Mindestens zwei Tote bei US-Drohnenangriff in Pakistan

Die USA intensivieren offenbar ihre neue Welle von Drohnenangriffen auf Ziele in Pakistan. Bei zwei Angriffen im Kurram-Bezirk nahe der afghanischen Grenze seien mindestens zwei Menschen getötet worden, sagte eine Quelle aus Sicherheitskreisen am Mittwoch. Die Identität der Opfer sei noch unklar.

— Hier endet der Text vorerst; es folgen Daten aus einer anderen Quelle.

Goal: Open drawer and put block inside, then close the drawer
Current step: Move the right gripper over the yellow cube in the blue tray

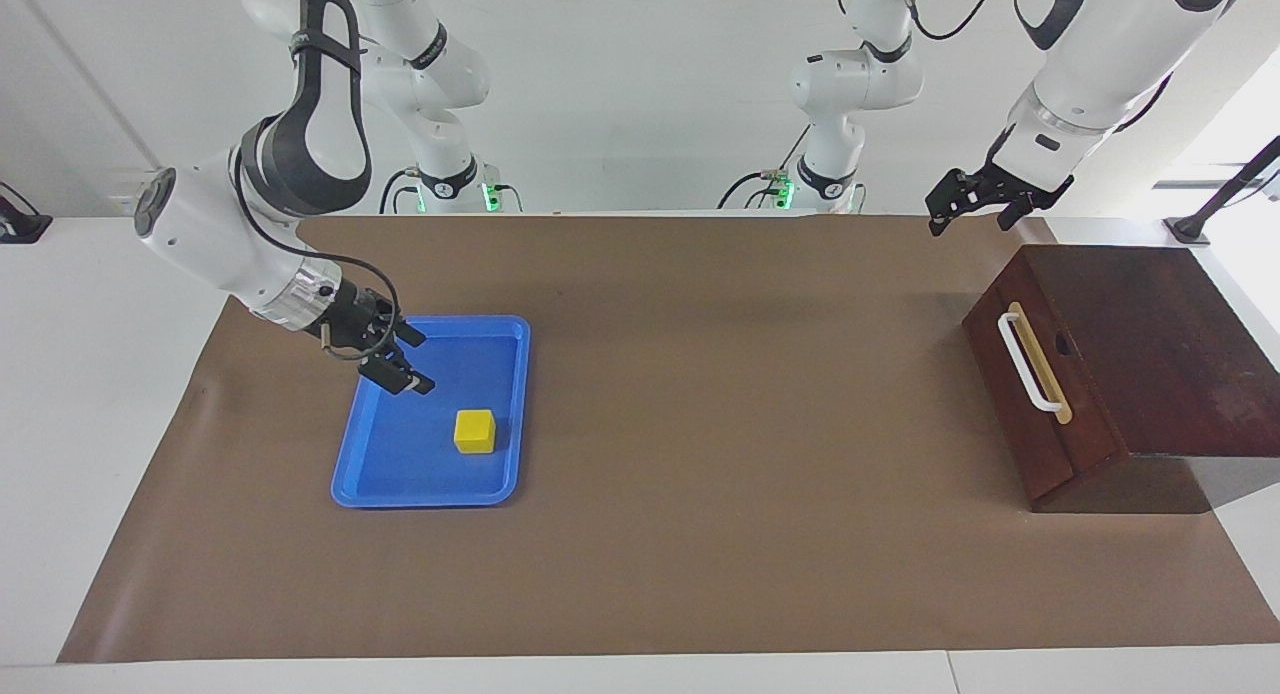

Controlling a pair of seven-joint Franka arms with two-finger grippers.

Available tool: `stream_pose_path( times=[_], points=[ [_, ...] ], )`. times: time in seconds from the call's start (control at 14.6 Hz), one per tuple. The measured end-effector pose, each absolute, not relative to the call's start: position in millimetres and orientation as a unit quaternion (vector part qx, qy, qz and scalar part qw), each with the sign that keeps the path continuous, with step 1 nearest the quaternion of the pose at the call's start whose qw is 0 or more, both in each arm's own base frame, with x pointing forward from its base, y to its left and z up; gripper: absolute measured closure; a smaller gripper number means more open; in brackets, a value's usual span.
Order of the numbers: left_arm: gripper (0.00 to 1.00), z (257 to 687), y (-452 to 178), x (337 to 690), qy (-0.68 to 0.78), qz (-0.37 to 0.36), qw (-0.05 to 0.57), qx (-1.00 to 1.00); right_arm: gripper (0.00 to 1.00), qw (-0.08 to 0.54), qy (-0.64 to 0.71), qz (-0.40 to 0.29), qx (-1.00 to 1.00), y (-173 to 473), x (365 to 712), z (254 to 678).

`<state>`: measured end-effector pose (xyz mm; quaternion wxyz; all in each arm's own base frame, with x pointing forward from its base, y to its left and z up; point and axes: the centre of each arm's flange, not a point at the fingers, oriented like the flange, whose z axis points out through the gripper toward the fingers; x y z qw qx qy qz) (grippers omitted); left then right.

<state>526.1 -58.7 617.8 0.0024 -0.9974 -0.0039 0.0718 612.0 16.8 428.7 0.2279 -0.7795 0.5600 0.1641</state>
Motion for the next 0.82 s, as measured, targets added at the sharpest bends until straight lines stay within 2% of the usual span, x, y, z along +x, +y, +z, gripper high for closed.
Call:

Mit der Drohnenkampagne versuchen die USA nach Ansicht von Sicherheitsanalysten, Mitglieder der afghanischen Taliban und des afghanischen Haqqani-Terrornetzwerks auf pakistanischem Boden in Eigeninitiative auszuschalten. Die USA werfen Pakistan vor, die in Afghanistan zunehmend erfolgreichen Islamisten unter anderem mit sicheren Häfen in Pakistan zu unterstützen und so die Aufbaubemühungen in Afghanistan zu hintertreiben. Im Jänner hatten die USA deswegen alle Militärhilfen für Pakistan - mehr als eine Milliarde Dollar - vorläufig gestrichen.

Zuletzt hatten Drohnen in der gleichen Gegend im Dezember zwei Männer getötet, darunter einen Haqqani-Kommandanten. Ende November hatten Drohnen ebenfalls in Kurram bis zu drei Haqqanis getötet. Im Oktober waren bei einer ganzen Serie von Raketenbeschüssen auf beiden Seiten der Grenze binnen weniger Tage vermutlich Dutzende Menschen gestorben. Davor gab es Drohnenangriffe im September, Juni und März.

Die Angriffswelle könnte nach jahrelanger Ruhe den Beginn eines neuen Drohnenkrieges bedeuten. Bis 2012 hatten die USA in Pakistan Hunderte Angriffe auf Extremisten geflogen.